Children's TV programming block

The Pillow Head Hour was a one-hour block of E/I-compliant programming on the now-defunct Kids' WB. It featured two half-hour shows, framed by segments hosted by Pillow Head youth correspondent "Gisselle".

== History ==
===2005===
The Pillow Head Hour originated on June 4, 2005, to promote the final episodes of Jackie Chan Adventures. Airing at 8:00 am (Eastern time), 7:00 am (Central/Pacific time), it consisted of two new episodes of Jackie Chan Adventures, along with certain promotions of characters from Kids' WB! shows talking about and showing off their "Pillow Head Hair" (what their hair would look like if they had just woken up from bed). Activities included "1001 Uses for Pillow Head Hair," in which the character shows what their Pillow Head Hair can be used for, as well as "Guess the Pillow Head," where a silhouette of a Kids' WB! character with Pillow Head Hair was shown at the beginning of a commercial break, and when the show returned it was revealed who the Pillow Head was. There was no host at this time, only an unseen announcer. Actor Field Cate was one of the featured children waking up in a bed with Pillow Head Hair, surrounded by cartoon characters. This was discontinued on July 2, 2005, when Kids' WB! changed schedule, replacing Jackie Chan Adventures with Teen Titans and The Batman. On KidsWB.com, however, Gisselle, the "Pillow Head Reporter," could be seen doing a "Pillow Head Report," where viewers asked her questions about various elements of pop culture, including Kids' WB!

===2006===
Earlier in 2006, Kids' WB! had announced that they would be discontinuing their weekday afternoon block, extending the Saturday block by one hour and thus it would not be affected by time zone.

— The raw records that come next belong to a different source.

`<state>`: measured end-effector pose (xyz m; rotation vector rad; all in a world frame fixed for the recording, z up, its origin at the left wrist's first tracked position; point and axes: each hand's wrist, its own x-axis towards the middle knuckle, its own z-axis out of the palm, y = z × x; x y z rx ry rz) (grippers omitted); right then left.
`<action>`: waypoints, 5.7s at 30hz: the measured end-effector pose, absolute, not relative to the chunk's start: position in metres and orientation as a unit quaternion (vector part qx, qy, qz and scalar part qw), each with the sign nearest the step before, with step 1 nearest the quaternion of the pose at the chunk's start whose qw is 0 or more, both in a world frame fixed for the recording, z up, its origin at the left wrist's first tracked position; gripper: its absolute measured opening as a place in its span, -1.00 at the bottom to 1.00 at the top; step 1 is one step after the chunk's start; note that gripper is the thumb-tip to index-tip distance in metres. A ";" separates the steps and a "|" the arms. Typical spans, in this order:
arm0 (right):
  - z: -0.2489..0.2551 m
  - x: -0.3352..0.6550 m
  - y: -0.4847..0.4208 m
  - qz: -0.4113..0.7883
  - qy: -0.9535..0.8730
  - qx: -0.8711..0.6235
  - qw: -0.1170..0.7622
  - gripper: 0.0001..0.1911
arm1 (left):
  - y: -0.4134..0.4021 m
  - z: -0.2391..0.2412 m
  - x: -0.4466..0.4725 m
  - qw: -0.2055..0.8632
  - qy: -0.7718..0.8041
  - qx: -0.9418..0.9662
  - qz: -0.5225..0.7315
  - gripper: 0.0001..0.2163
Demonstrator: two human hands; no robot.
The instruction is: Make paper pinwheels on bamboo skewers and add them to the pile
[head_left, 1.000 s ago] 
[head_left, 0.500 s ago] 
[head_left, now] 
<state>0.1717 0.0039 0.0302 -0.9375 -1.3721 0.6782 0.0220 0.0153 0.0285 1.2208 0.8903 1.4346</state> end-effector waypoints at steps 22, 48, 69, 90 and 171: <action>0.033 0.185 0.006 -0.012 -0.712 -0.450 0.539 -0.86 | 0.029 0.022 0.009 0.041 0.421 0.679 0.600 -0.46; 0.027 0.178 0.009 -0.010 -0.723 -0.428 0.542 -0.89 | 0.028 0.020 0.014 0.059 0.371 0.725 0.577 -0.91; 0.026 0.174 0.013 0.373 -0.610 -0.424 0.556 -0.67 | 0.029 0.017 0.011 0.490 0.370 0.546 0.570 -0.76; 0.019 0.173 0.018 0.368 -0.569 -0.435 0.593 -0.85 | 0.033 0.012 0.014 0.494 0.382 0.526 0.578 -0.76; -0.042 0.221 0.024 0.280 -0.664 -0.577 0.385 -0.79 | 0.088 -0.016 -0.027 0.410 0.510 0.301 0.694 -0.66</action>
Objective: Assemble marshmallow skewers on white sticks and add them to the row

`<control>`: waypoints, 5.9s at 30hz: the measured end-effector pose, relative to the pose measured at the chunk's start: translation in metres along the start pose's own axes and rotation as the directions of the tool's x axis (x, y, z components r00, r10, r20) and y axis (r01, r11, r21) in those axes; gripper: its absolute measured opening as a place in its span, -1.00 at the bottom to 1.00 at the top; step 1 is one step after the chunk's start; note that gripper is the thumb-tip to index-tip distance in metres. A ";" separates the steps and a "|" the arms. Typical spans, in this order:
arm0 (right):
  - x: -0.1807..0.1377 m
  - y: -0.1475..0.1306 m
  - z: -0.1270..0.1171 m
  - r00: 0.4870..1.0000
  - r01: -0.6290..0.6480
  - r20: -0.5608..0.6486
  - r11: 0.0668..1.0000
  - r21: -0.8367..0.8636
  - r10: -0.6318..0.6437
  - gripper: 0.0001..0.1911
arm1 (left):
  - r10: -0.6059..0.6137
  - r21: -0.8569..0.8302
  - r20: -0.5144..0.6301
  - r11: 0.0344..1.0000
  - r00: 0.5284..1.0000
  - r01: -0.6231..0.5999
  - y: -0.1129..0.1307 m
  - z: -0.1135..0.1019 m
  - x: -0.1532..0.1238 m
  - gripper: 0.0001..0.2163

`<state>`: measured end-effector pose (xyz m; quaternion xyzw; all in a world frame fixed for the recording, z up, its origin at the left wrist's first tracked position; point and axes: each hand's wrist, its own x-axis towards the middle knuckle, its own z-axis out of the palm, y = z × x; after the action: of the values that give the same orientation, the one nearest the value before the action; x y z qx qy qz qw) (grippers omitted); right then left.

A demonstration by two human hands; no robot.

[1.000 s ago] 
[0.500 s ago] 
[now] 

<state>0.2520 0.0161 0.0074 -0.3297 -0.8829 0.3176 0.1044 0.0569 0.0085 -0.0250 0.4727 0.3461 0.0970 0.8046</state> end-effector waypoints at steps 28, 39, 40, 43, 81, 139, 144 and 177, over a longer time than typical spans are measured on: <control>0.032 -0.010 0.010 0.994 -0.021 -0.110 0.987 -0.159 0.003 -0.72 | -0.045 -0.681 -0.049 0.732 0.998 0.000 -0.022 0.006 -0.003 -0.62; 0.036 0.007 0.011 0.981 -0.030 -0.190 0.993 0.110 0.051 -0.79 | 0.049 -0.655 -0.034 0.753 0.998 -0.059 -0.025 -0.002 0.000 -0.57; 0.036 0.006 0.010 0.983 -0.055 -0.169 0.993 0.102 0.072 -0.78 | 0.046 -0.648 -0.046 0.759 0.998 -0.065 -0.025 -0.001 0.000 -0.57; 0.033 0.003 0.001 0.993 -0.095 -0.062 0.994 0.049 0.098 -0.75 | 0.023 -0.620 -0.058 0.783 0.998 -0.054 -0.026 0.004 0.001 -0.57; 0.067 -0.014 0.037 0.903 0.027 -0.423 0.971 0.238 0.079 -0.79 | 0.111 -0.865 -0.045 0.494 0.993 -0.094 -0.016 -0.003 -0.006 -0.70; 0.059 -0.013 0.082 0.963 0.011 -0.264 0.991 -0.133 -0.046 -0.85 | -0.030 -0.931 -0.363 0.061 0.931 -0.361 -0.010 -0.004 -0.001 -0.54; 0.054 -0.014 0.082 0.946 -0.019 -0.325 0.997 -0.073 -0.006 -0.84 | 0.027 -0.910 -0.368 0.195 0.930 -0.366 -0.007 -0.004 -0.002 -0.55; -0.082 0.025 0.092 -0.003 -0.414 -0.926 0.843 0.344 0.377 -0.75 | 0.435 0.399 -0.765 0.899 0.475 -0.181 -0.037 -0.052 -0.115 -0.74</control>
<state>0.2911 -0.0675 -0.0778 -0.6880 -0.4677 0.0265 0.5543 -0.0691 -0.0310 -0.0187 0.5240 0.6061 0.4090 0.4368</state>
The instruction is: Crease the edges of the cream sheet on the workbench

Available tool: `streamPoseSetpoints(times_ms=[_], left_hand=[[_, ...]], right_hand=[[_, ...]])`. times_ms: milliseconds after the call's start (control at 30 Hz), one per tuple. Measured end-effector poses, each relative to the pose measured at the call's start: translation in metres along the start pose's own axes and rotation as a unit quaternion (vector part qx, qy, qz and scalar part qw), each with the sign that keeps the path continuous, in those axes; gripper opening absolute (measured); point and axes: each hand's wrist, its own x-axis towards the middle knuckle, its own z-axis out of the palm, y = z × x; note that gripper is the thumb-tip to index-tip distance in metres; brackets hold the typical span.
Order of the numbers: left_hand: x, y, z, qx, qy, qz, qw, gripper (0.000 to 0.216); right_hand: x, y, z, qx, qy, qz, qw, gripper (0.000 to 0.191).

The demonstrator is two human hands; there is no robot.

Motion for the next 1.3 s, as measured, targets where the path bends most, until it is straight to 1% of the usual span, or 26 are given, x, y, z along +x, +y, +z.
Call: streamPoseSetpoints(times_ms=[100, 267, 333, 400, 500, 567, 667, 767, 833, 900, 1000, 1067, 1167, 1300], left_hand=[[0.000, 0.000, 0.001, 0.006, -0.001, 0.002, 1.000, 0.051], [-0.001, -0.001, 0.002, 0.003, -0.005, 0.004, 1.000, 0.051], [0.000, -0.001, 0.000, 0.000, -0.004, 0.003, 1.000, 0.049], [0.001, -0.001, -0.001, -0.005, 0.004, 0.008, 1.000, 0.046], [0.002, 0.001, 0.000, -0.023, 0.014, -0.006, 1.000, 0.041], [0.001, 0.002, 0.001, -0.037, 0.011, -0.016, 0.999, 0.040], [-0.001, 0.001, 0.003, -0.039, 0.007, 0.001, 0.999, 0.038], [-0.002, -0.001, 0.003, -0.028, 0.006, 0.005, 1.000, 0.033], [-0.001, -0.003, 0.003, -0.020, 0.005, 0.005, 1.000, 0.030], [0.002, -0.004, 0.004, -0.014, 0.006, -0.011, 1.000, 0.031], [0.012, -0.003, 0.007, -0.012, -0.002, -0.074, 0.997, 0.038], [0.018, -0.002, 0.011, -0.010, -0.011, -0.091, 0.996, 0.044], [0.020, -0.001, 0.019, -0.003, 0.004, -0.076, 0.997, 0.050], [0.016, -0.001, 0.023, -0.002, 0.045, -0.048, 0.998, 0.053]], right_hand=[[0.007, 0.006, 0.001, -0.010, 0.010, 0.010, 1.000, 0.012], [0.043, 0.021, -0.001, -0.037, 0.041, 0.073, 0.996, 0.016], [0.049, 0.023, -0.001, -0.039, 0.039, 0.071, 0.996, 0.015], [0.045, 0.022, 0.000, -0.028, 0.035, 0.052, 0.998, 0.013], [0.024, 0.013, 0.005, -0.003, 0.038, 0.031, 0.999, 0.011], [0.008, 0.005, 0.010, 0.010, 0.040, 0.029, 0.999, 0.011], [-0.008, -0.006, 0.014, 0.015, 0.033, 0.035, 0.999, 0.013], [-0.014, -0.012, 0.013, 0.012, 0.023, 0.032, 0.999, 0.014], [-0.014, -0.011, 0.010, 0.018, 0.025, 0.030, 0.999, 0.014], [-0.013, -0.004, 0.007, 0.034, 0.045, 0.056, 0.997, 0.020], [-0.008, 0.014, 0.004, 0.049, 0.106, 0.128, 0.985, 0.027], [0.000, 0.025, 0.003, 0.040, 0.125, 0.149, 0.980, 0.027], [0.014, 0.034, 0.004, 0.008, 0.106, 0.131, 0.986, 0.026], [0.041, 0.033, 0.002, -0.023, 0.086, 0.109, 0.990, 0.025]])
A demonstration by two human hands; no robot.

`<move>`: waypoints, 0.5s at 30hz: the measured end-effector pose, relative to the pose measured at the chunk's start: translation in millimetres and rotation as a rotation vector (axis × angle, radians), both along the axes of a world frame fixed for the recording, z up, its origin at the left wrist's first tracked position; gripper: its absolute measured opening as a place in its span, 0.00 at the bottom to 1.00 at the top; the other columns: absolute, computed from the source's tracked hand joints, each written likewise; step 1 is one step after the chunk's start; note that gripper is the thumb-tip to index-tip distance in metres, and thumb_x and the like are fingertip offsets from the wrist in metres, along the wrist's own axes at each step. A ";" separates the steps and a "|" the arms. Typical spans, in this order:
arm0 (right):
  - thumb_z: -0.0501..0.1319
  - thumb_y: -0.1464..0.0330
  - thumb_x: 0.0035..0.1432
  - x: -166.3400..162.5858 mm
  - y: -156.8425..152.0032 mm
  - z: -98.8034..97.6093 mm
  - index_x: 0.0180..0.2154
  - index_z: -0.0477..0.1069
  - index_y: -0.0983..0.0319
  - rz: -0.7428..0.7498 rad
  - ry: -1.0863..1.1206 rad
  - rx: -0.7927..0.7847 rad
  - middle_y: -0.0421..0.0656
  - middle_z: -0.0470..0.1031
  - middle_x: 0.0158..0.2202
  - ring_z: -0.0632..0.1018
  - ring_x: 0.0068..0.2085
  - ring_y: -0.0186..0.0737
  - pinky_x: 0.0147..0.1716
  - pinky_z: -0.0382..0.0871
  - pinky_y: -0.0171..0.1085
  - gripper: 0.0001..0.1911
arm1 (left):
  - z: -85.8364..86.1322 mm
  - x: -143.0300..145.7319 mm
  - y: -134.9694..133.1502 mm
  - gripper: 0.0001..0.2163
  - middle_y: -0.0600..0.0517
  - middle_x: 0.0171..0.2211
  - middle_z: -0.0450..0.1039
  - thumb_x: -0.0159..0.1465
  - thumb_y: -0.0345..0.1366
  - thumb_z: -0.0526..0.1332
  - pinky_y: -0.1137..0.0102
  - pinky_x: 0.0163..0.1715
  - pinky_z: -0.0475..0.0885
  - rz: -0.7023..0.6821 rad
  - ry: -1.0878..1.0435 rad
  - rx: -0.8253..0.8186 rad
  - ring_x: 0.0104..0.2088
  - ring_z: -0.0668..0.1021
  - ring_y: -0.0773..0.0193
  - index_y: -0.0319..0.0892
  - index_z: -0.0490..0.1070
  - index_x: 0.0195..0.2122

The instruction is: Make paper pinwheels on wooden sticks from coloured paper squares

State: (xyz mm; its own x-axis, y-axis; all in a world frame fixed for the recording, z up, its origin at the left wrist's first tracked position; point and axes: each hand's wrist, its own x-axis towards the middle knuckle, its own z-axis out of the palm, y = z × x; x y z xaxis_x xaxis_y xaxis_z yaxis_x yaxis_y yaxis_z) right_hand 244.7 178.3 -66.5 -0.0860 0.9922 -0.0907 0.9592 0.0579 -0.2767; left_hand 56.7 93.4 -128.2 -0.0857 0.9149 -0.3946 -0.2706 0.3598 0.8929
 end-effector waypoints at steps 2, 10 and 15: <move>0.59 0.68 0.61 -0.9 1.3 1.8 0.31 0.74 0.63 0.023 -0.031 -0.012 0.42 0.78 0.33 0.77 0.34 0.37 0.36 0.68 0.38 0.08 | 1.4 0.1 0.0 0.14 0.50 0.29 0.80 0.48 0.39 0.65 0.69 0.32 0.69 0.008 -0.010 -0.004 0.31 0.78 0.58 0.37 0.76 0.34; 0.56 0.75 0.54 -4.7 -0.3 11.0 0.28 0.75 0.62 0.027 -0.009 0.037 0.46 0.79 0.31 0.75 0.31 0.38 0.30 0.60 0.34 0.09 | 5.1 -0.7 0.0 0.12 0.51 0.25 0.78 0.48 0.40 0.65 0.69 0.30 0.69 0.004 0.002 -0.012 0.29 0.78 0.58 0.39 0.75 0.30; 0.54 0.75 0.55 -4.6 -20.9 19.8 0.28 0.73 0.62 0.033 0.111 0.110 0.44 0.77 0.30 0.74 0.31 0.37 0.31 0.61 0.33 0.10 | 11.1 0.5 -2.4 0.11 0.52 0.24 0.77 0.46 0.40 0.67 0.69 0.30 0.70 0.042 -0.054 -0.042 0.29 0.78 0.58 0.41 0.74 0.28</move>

Therefore, the Pillow Head Hour was reborn in the new hour at 7 am on January 7, 2006, but this time, it consisted of two episodes of a Kids' WB! show, and was hosted by Gisselle, who was interviewing guests talking about and showing off their "Pillow Head Hair." Gisselle also spoke during the promos that told viewers what show was coming up next, as well as acting during the commercial bumpers with guests saying things like, "Wake up, Pillow Heads!"

On July 1, 2006, the Pillow Head Hour aired for the final time before being discontinued again on July 8, when it was replaced by two Yu-Gi-Oh! episodes to reformat the lineup to the "Sizzlin' Summer Lineup."

Gisselle's Pillow Head reports were removed from KidsWB.com on November 4, 2006, when KidsWB.com reformatted their website.